Copy every line below precisely as it appears.

□ □ □ □ □ □ □

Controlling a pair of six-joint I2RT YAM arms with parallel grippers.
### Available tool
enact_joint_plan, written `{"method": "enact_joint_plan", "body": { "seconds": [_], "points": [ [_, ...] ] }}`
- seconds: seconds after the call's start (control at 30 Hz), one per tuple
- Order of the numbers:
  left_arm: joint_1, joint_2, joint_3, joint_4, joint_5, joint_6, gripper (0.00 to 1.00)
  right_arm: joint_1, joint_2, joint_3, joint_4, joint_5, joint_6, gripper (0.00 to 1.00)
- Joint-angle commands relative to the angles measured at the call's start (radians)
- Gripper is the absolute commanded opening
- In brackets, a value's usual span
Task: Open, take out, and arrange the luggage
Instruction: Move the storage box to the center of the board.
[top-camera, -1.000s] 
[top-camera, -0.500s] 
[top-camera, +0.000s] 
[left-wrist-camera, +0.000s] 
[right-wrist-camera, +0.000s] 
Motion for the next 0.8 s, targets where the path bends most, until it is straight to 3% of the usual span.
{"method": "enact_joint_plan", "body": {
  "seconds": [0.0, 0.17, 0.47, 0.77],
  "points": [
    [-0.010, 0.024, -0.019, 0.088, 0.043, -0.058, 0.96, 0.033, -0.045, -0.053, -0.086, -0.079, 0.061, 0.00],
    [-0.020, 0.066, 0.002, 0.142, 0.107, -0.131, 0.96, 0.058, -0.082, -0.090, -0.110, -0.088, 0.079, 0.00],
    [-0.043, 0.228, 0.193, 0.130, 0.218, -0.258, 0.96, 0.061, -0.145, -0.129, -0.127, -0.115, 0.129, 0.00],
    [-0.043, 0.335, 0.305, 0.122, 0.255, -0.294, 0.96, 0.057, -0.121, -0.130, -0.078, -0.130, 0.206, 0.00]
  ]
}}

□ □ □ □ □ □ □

◆ **TASK ANSWER**
Controlling a pair of six-joint I2RT YAM arms with parallel grippers.
### Available tool
enact_joint_plan, written `{"method": "enact_joint_plan", "body": { "seconds": [_], "points": [ [_, ...] ] }}`
- seconds: seconds after the call's start (control at 30 Hz), one per tuple
- Order of the numbers:
  left_arm: joint_1, joint_2, joint_3, joint_4, joint_5, joint_6, gripper (0.00 to 1.00)
  right_arm: joint_1, joint_2, joint_3, joint_4, joint_5, joint_6, gripper (0.00 to 1.00)
- Joint-angle commands relative to the angles measured at the call's start (radians)
- Gripper is the absolute commanded opening
- In brackets, a value's usual span
Task: Open, take out, and arrange the luggage
Instruction: Move the storage box to the center of the board.
[top-camera, -1.000s] 
[top-camera, -0.500s] 
[top-camera, +0.000s] 
[left-wrist-camera, +0.000s] 
[right-wrist-camera, +0.000s] 
Motion for the next 0.8 s, targets where the path bends most, until it is straight to 3% of the usual span.
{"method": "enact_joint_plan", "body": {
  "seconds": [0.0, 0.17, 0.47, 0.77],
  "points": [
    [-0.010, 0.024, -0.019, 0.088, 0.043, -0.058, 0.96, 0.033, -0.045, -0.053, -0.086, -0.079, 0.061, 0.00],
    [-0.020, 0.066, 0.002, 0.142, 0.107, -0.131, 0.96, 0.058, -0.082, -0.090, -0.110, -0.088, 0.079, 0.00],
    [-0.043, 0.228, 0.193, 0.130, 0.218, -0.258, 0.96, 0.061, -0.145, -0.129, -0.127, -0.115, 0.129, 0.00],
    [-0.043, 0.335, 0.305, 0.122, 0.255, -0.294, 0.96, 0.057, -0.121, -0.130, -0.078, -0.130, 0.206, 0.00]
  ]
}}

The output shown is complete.